5 years after financial crash, many losers — and some big winners

 

Never let a crisis go to waste, says an old rule of politics.

For some major players in the economy, the financial crisis that began five years ago this month with Lehman Bros.' collapse turned out to be as much an opportunity as a calamity.

Although the memories that the anniversary evoke are overwhelmingly grim — cascading home foreclosures, bank failures, massive layoffs, diving stock prices — five years later some spectacular winners have emerged from the maelstrom, along with a more familiar list of pitiable losers.

Not surprisingly, many of those who reaped gains from the disaster were able to make use of the incredibly cheap money flowing from the Federal Reserve.

That also means the final chapter of the 2008 meltdown has yet to be written: As the Fed debates cutting back on its trillions of dollars of support for the financial system, it could threaten the health of some of the biggest beneficiaries of that largess.

Still, the gulf between the post-crisis haves and have-nots isn't likely to narrow significantly soon.

Here's a look at four major winners and four major losers from the 2008 catastrophe and its aftermath:

WINNER: The banks.
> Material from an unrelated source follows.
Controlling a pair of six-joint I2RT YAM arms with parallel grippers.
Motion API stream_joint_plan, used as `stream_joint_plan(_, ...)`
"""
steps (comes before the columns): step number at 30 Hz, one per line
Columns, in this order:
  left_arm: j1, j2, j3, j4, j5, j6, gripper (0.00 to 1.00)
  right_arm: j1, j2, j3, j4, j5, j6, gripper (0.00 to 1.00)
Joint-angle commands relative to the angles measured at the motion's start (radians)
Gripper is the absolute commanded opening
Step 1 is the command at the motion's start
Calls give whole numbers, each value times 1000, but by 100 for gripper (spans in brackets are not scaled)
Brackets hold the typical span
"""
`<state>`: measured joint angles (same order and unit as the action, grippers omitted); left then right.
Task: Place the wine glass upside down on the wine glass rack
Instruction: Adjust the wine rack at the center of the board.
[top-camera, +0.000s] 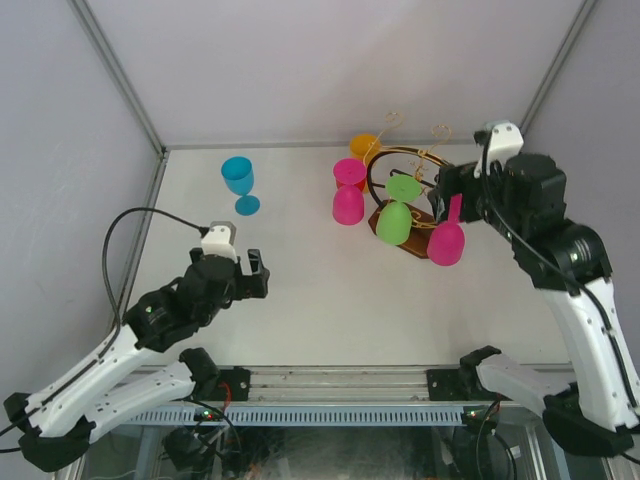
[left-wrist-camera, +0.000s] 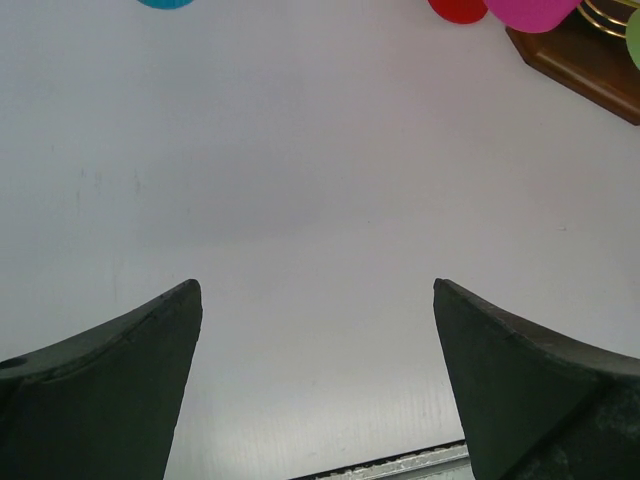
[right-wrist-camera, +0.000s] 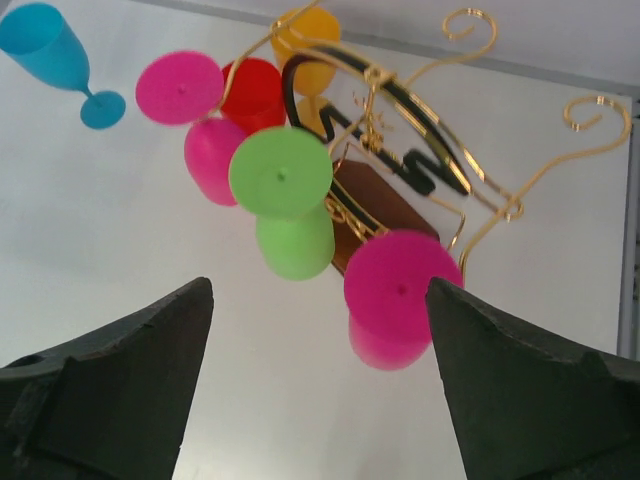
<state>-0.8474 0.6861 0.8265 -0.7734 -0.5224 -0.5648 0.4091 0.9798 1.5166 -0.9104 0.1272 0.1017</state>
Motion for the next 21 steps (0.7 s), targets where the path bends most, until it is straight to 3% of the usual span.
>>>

In the second quarter of this year U.S. banks earned a total of $42.2 billion — the biggest industry profit in history, and double the earnings of the same period in 2010.

It's no accident that the banks have prospered mightily since the crash, said Neil Barofsky, who was the watchdog over the U.S. bank bailout program launched in September 2008.

"We turned the entire resources of the nation toward one goal: setting up a situation where the banks could earn their way out of this," said Barofsky, now an attorney at Jenner & Block in New York. The plan was not, he lamented, "about holding institutions accountable" for the debacle.

After brokerage giant Lehman failed Sept. 15, 2008, credit seized up and the financial system became a place of titanic falling dominoes: Merrill Lynch & Co., Wachovia Corp., American International Group Inc., Washington Mutual Inc. Rotten home loans were at the core of it all.

The Bush administration scrambled for a plan to restore confidence in the system. The $700-billion Troubled Asset Relief Program, or TARP, was created to buy bad loans from banks. But the government quickly switched course and instead used the money to make investments in hundreds of banks, bolstering their capital cushions.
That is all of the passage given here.